4 Appellants argue that AHC5 did not have standing and was, therefore, not a

proper party to be substituted because UCB did not “negotiate” the promissory notes

to AHC, but merely “assigned” them.

The promissory notes are negotiable instruments as defined in OCGA § 11-3-

104 (a), which can be transferred “when . . . delivered by a person other than the

issuer [Hampton Island, LLC] for the purpose of giving to the person receiving

delivery the right to enforce the instrument.” OCGA § 11-3-203 (a). Such a transfer,

“whether or not the transfer is a negotiation, vests in the transferee any right of the

transferor to enforce the instrument, including any right as a holder in due course . .

. .” OCGA § 11-3-203 (b).

During the hearing on the motion to substitute, the primary argument made was

that “because UCB is not the real party in interest and there is no admissible evidence

that has been offered to show who, if anyone, is the real party in interest, this Court

should deny the motion for substitution . . . .” (Emphasis supplied.) It was also argued

that there had been no proper endorsement of the promissory notes.

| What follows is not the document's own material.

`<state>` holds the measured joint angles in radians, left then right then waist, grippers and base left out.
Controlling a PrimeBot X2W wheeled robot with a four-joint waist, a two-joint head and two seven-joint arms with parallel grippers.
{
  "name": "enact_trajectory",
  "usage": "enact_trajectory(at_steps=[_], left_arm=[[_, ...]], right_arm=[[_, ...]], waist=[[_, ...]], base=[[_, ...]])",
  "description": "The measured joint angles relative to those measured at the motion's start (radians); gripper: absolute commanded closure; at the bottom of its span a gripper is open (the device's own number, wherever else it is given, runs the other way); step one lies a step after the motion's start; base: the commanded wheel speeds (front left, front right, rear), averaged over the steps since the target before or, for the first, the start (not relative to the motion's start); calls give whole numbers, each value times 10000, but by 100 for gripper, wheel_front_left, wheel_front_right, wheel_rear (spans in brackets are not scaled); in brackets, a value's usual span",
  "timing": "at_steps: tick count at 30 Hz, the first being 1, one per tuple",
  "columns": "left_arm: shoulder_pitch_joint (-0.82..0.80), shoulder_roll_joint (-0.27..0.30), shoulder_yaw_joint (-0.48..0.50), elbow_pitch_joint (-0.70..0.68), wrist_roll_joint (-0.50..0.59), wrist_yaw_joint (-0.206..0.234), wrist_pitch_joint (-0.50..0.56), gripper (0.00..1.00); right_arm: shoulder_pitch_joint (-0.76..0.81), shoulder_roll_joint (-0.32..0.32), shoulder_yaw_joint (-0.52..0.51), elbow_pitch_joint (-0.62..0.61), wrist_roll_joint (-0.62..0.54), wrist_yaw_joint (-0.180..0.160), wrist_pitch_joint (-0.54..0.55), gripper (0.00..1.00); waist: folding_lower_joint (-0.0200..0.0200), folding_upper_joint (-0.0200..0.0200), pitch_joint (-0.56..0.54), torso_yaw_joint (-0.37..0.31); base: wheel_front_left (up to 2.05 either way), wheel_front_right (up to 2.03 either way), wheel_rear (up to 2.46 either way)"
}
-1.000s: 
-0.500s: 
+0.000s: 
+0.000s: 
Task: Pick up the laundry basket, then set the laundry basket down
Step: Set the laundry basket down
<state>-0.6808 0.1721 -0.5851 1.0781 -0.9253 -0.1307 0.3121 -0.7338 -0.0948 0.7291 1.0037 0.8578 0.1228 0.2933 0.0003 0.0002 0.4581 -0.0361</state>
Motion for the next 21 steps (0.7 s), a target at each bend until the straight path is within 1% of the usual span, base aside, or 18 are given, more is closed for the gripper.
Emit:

(a) First, we note that the record is replete with depositions, affidavits, and

copies of the various documents reflecting the sale of assets of UCB to Fletcher

International and its subsidiaries, including ACH5, and, specifically, the transfer of

5 the Hampton Island promissory notes and accompanying documents to ACH5. See

Williams v. Universal Decorators, Inc., 161 Ga. App. 165, 166 (288 SE2d 115)

(1982) (Uncontroverted affidavit showed note transferred to corporation, thereby

giving corporation title to the note and the right to collect it).